From the Hartford Courant:
Seller Won’t Accept Agent’s Advice On Price, Need For Repairs
Q. My real estate agent won’t go along with the price we want to ask for our house. He says that it is too high for the market and that with so many houses for sale, buyers have lots of choices. My husband won’t budge because our neighbors, who didn’t have as nice a house as we do, got $25,000 more than they asked a couple of years ago.
The agent also says our house needs work, but my husband won’t do anything because he says they should buy it as is. Who’s right?
A. First, it isn’t a couple of years ago, and the market has changed. Sellers are no longer in the driver’s seat. If your reasonable-sounding agent did his or her job properly, which is what I suspect, you and your husband were given a competitive market analysis that should list the sale prices of houses comparable to yours that have closed in the past six months in your area.

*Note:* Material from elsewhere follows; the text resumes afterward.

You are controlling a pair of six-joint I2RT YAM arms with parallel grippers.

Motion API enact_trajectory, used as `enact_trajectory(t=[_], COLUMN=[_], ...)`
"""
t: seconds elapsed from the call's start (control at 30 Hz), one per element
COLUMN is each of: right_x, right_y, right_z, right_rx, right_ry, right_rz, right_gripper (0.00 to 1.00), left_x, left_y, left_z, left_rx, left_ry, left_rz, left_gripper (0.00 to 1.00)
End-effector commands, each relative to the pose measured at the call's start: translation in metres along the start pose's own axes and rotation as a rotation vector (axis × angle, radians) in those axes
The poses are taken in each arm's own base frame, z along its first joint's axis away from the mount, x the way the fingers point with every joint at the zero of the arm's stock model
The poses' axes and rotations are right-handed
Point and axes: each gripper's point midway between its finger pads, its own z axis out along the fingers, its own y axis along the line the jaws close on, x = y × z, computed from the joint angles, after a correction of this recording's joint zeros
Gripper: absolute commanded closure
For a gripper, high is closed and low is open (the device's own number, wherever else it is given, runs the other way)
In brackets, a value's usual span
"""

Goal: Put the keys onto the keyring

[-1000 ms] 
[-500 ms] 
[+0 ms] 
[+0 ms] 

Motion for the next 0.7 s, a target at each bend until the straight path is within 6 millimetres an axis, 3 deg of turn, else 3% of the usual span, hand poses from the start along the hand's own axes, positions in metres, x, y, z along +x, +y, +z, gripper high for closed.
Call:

Your husband can always call another agent from another firm, and if that agent is honest, he or she will tell your husband exactly what the first agent told him.
Second, the relative merit of your house vs. that of your former neighbors is subjective. If your husband won’t follow the agent’s advice, why bother with an agent, anyway? Let him try to sell it, and see what happens.
What will happen, I suspect, is that the house will linger on the market. My advice: Keep the agent’s phone number handy. You’ll need it.
The man needs a lecture in basic economics (supply and demand) buyers always determine prices. You get what they offer whether you accept it or not….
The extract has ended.